Where a line of the records holds the string "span", copy that line.

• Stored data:
_ _ _ _

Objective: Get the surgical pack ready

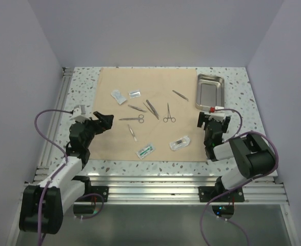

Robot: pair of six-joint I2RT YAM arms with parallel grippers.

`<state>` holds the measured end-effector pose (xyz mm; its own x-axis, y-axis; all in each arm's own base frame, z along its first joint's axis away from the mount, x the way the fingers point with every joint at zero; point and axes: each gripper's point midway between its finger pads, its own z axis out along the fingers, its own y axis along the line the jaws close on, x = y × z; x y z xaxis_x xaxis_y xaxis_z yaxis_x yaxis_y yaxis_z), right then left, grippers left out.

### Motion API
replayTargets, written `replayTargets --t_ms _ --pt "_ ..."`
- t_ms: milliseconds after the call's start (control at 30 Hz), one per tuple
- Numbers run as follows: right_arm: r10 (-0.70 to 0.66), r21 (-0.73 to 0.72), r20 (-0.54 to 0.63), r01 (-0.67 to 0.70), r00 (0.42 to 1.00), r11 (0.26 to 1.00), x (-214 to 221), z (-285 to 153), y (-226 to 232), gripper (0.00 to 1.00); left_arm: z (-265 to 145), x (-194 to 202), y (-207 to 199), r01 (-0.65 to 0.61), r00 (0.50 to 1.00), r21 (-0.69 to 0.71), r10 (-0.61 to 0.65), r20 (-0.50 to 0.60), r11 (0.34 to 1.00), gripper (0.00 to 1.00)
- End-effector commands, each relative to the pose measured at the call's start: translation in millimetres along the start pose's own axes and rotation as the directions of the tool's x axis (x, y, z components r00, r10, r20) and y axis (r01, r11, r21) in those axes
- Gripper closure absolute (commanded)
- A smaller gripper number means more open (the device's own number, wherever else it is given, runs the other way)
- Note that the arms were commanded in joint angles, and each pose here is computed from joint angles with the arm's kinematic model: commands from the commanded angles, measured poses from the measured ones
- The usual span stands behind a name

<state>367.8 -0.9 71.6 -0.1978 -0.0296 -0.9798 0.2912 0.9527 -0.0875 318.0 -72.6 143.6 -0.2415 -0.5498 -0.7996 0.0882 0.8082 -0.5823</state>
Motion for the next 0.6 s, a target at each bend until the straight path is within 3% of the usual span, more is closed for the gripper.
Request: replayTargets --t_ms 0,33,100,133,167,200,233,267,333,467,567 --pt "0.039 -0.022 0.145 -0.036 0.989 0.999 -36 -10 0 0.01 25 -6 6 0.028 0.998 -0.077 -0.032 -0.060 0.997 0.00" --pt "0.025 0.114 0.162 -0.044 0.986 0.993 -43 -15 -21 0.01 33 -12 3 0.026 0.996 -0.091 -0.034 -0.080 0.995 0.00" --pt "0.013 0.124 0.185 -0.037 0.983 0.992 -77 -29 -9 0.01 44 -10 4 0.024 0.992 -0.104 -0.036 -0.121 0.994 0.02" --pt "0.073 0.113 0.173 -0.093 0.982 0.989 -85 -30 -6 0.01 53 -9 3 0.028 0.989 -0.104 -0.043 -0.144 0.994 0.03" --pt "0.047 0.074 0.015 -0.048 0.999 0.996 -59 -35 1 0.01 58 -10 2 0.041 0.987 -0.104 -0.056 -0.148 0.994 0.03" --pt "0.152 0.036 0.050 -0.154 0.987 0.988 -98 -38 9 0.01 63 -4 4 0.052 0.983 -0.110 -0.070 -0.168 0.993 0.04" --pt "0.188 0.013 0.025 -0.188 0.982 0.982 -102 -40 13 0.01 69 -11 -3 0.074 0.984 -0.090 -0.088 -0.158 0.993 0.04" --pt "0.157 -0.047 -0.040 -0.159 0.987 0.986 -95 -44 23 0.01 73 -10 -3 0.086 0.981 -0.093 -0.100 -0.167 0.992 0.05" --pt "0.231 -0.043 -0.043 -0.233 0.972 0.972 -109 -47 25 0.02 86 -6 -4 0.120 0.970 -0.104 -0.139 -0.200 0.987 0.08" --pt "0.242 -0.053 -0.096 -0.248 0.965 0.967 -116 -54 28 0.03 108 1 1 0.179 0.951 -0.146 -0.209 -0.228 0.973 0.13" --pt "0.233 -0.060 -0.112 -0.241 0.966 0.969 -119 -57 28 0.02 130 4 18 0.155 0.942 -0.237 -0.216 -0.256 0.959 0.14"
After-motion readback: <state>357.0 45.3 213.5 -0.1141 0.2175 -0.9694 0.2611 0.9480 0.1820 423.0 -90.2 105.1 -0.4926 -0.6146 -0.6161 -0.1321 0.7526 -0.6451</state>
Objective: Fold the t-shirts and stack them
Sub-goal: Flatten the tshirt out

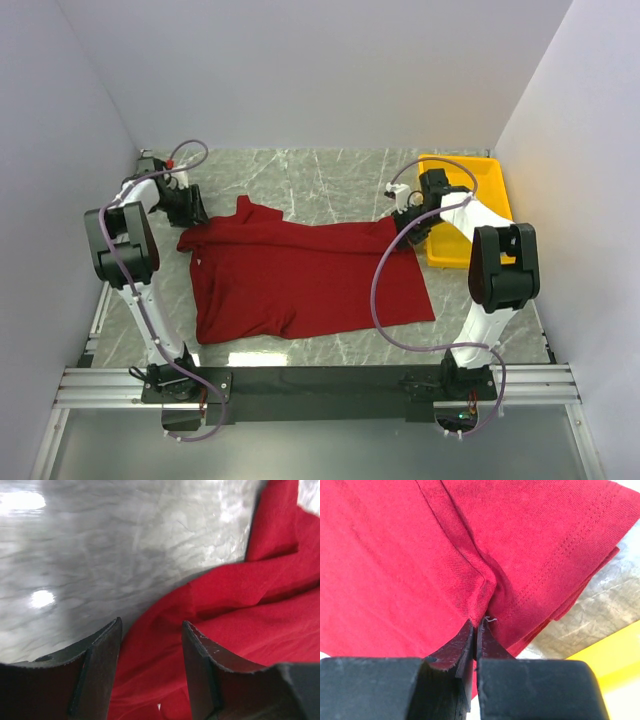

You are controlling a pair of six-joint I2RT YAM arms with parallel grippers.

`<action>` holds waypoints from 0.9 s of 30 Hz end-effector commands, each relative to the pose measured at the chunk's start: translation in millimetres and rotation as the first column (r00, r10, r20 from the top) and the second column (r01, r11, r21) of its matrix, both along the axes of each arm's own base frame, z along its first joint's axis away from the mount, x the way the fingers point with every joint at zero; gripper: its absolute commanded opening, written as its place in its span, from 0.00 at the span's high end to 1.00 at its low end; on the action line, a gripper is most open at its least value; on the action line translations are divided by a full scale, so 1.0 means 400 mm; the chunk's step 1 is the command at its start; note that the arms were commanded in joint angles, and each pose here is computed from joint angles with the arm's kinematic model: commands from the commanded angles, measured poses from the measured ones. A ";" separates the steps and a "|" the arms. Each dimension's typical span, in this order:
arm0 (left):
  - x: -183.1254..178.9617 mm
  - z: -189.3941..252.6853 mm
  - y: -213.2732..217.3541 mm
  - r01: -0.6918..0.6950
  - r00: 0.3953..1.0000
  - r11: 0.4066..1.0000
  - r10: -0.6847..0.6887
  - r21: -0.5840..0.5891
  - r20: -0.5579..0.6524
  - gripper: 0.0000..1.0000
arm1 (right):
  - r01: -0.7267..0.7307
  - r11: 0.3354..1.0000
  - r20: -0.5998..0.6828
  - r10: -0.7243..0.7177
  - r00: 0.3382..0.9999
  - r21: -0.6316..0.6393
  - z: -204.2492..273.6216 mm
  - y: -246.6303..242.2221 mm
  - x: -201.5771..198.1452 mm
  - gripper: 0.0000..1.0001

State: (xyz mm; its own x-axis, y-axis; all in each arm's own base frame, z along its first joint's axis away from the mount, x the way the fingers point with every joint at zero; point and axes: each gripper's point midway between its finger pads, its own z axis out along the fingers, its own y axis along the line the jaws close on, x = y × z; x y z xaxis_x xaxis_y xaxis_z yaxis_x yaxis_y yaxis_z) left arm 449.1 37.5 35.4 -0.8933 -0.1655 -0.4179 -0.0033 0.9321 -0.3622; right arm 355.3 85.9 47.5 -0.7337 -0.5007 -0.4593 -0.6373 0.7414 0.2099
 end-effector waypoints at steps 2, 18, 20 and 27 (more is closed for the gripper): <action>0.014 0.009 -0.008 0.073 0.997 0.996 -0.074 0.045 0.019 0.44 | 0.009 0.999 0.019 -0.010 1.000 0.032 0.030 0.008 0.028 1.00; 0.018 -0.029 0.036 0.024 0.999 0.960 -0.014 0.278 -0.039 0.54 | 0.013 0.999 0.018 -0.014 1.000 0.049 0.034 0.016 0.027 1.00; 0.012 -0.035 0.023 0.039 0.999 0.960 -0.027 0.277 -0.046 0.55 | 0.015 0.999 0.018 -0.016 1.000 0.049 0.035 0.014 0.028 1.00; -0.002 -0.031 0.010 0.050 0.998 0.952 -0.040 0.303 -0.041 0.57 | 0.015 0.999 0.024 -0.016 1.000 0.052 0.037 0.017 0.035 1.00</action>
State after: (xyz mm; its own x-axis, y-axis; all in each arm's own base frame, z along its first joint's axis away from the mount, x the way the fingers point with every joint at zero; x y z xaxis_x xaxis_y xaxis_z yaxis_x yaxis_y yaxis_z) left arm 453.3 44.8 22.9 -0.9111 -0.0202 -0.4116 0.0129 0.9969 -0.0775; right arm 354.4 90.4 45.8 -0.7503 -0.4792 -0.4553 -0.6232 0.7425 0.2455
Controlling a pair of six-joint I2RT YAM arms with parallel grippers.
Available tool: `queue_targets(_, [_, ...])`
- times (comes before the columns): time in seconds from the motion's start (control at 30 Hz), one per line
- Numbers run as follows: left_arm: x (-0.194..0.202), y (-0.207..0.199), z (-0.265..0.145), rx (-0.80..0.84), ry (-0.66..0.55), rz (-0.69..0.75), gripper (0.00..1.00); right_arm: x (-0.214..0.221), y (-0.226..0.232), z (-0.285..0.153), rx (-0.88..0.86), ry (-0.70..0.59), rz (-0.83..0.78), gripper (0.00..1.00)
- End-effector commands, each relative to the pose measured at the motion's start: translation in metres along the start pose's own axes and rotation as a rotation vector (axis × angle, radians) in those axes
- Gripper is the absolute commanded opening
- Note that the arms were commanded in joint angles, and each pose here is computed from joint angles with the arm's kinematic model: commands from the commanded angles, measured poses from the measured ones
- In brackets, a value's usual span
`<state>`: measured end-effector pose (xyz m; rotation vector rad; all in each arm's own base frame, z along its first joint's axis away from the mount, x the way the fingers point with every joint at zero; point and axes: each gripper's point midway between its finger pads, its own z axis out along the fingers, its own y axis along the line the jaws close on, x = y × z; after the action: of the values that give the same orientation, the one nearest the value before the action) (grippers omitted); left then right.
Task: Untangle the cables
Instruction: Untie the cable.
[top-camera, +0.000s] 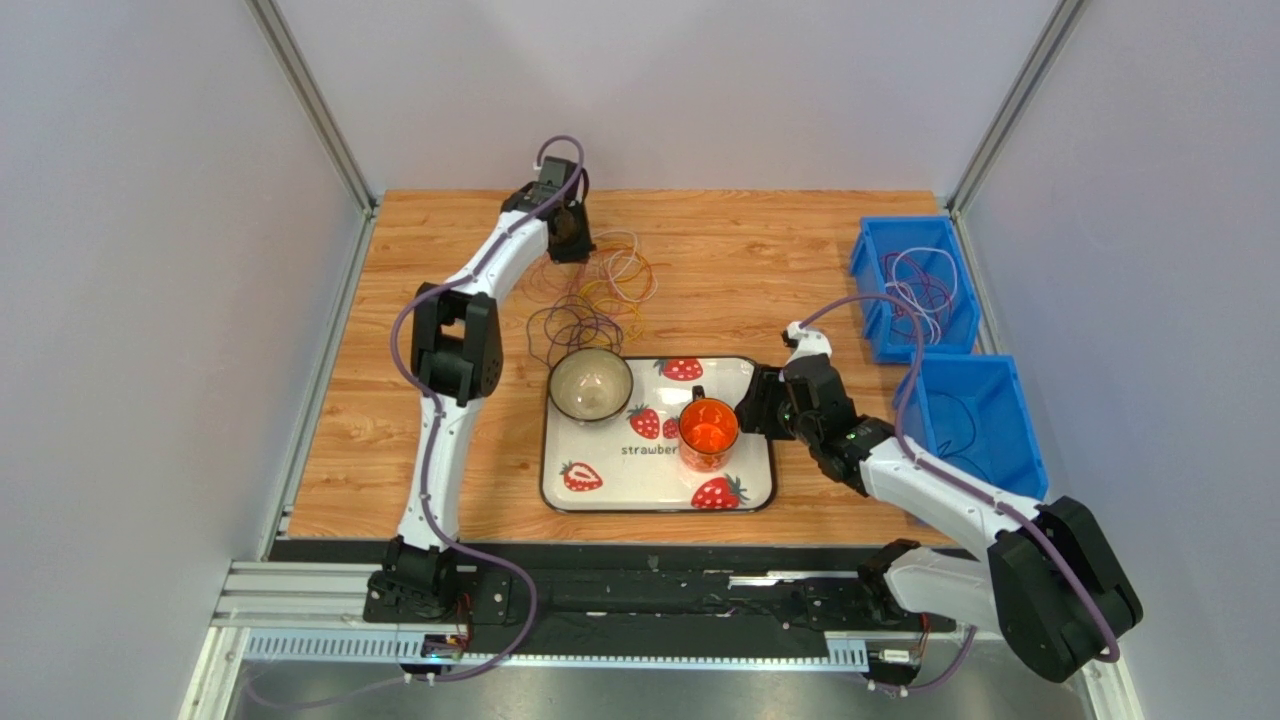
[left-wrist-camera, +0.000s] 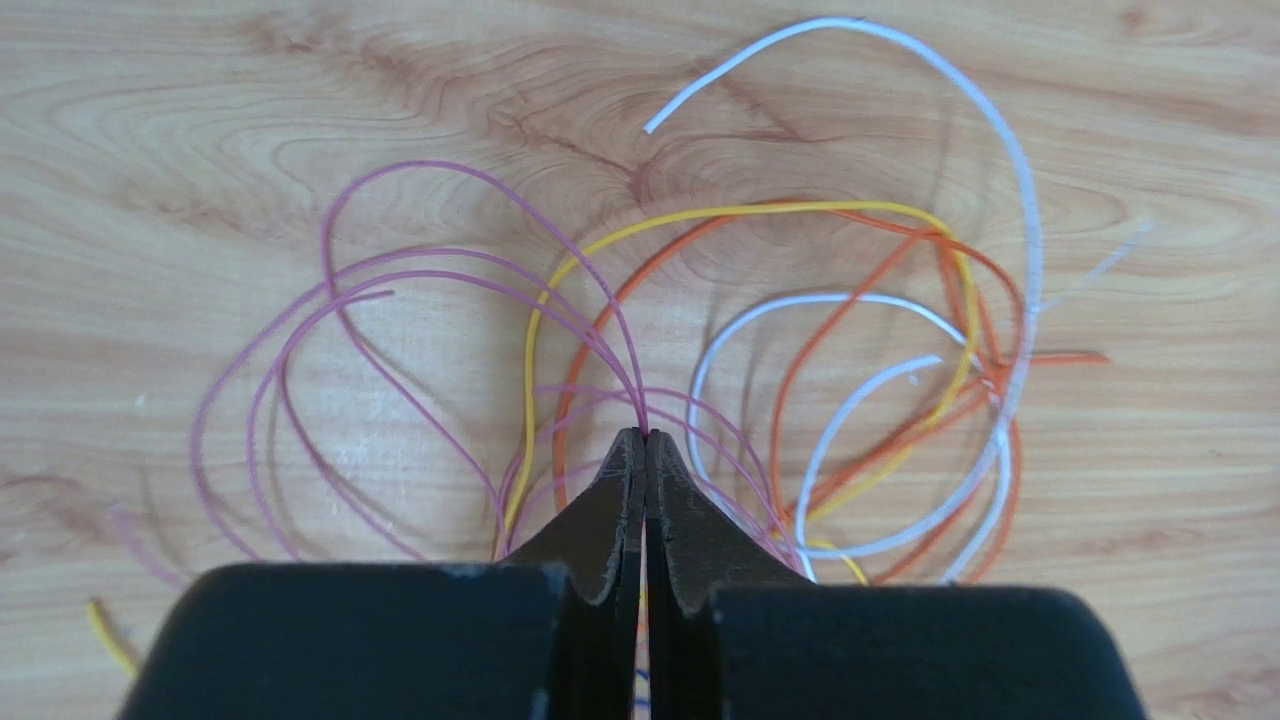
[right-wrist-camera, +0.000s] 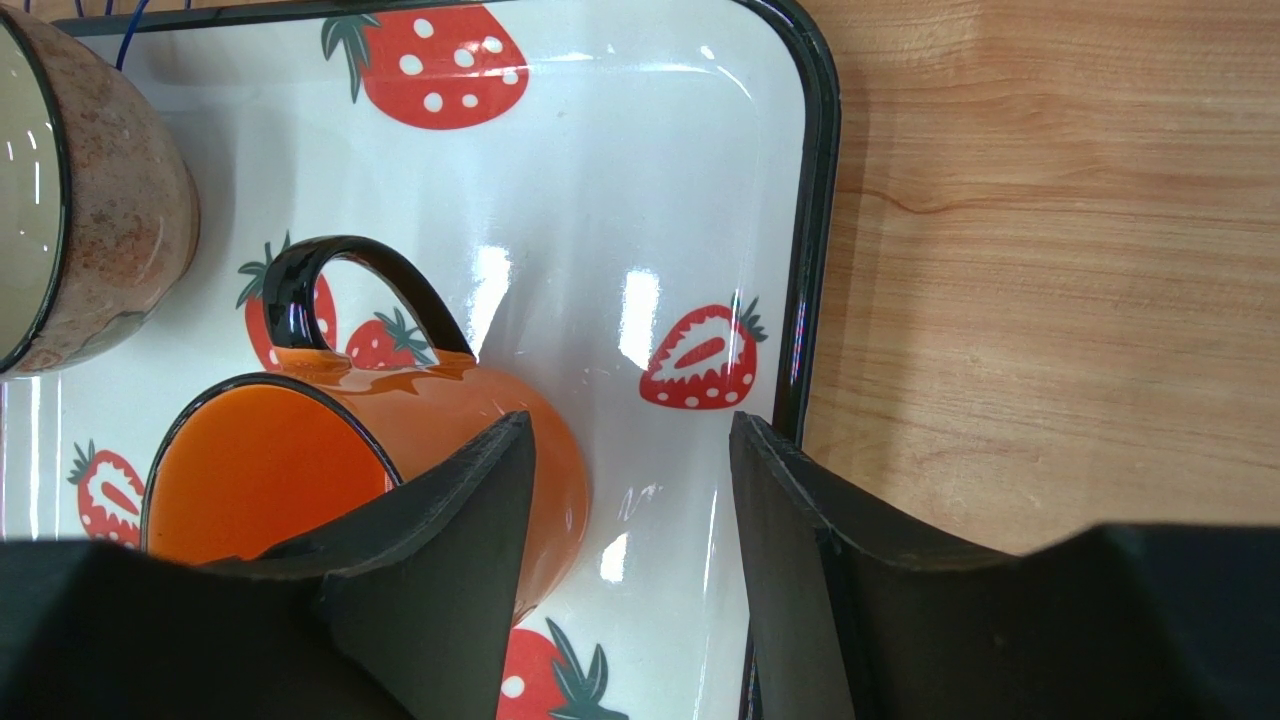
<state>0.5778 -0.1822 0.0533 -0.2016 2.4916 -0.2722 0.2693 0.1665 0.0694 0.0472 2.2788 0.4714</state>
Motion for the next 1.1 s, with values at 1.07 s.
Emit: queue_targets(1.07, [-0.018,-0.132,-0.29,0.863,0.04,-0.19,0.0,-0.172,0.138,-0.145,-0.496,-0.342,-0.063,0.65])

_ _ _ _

• EXERCISE OUTPUT:
- The usual span stands behind a name
Motion for the next 0.6 s, a target at each bend until the straight path is within 3% of the usual span, more is closed for the gripper.
`<action>` holds waypoints from 0.9 s of 30 Hz end-effector commands, each relative to the pose measured at the chunk's start: translation in millimetres and rotation as the first column (r00, r10, r20 from the top) and the second column (r01, r11, r21) of its matrix, both along the axes of each arm's own base frame, z along its first joint's axis away from the mount, x the way the fingers point with every joint at zero; gripper: its absolute commanded opening, written as its place in its span, from 0.00 at the span's high end to 1.00 at its low end; on the action line, a gripper is most open at its least value; on the action line translations are divided by a full scale, so 1.0 means 400 mm; the chunk's step 1 is the command at its start; note that the arms were commanded in joint angles, and each pose here is computed from joint angles with the arm's kinematic model: commands from the commanded angles, measured poses from the measured ones. A ";" separates the steps and a "|" the arms. Each dimension's typical span, in this order:
- In brackets, a value's usual span

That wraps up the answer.